Wallerian degeneration occurs after grade II-V nerve injuries (axonotmesis and neurotmesis). It involves changes both distal and proximal to the injury site.
  • Bradley and Daroff's Neurology in Clinical Practice, p. 1334

A. Distal Segment Changes

After axonal injury, the earliest and most dramatic changes occur distal to the injury:
  1. Disruption of axoplasmic flow (both retrograde and anterograde) occurs immediately.
  2. Calcium and sodium influx through the disrupted axonal plasma membrane activates a cascade resembling programmed cell death (apoptosis).
  3. Leukocyte recruitment begins, with cytokine-mediated signaling in non-neuronal cells.
  4. This triggers synthesis of: neurotrophins, chemokines, extracellular matrix molecules, proteolytic enzymes, and interleukins.
  5. By Day 3: Schwann cells retract from the node of Ranvier.

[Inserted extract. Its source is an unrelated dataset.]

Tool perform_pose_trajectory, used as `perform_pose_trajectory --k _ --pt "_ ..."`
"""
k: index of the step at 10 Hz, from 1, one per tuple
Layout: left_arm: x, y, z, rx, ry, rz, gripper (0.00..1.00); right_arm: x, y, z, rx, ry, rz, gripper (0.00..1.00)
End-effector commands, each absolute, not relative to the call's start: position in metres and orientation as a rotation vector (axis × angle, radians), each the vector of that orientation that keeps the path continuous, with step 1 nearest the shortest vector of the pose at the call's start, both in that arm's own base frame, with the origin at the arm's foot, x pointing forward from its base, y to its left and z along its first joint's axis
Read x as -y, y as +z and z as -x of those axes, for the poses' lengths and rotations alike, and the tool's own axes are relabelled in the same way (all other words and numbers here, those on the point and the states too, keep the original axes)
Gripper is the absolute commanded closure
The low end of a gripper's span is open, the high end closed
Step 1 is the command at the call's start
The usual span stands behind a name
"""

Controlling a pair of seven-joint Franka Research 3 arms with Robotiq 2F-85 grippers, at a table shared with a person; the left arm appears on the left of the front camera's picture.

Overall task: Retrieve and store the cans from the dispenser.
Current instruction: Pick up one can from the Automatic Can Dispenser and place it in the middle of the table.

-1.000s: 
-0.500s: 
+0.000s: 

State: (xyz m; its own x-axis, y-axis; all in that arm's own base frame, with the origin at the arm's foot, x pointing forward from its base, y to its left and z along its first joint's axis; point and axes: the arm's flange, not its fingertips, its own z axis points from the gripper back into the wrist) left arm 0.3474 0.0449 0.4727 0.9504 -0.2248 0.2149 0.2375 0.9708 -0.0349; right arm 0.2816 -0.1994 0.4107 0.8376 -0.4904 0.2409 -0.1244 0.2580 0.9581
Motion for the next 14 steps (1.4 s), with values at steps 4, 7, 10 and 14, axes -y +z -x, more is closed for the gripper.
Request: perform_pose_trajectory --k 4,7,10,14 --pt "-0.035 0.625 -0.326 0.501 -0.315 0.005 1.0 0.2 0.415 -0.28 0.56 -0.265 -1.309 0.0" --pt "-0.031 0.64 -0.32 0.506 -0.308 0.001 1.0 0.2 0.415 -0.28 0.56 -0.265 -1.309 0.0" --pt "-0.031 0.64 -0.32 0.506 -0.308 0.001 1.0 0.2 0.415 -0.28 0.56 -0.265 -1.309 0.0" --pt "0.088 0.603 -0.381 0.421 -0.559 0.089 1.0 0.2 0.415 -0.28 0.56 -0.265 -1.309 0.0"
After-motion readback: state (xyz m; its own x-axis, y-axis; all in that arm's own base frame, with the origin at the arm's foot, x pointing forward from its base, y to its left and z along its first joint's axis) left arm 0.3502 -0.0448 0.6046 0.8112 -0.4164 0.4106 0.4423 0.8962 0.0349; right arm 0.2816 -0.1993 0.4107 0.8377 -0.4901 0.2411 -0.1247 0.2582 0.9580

Activated Schwann cells and macrophages begin digesting myelin (phagocytosis of myelin ovoids).
  6. Complete axonal degeneration takes approximately 1 week.

B. Proximal Segment Changes

  • Axon breakdown extends proximally up to the first node of Ranvier from the injury site.
  • Very proximal injuries (e.g., proximal arm amputation) may cause apoptosis of the cell body itself.
  • More commonly: the cell body undergoes chromatolysis:
    • Breakup and dispersion of rough endoplasmic reticulum (Nissl substance dissolves)
    • Eccentric displacement of the cell nucleus
    • Upregulation of transcription factors that shift gene expression from axon maintenance to protein synthesis (preparing for regeneration)

C. Nerve Regeneration

The method of regeneration depends on injury grade:

1. Grade I (Neuropraxia) - Remyelination

  • Schwann cell divides and remyelinates the axon.
  • Recovery within weeks to months.
  • New myelin is thinner with more internodes per original internode.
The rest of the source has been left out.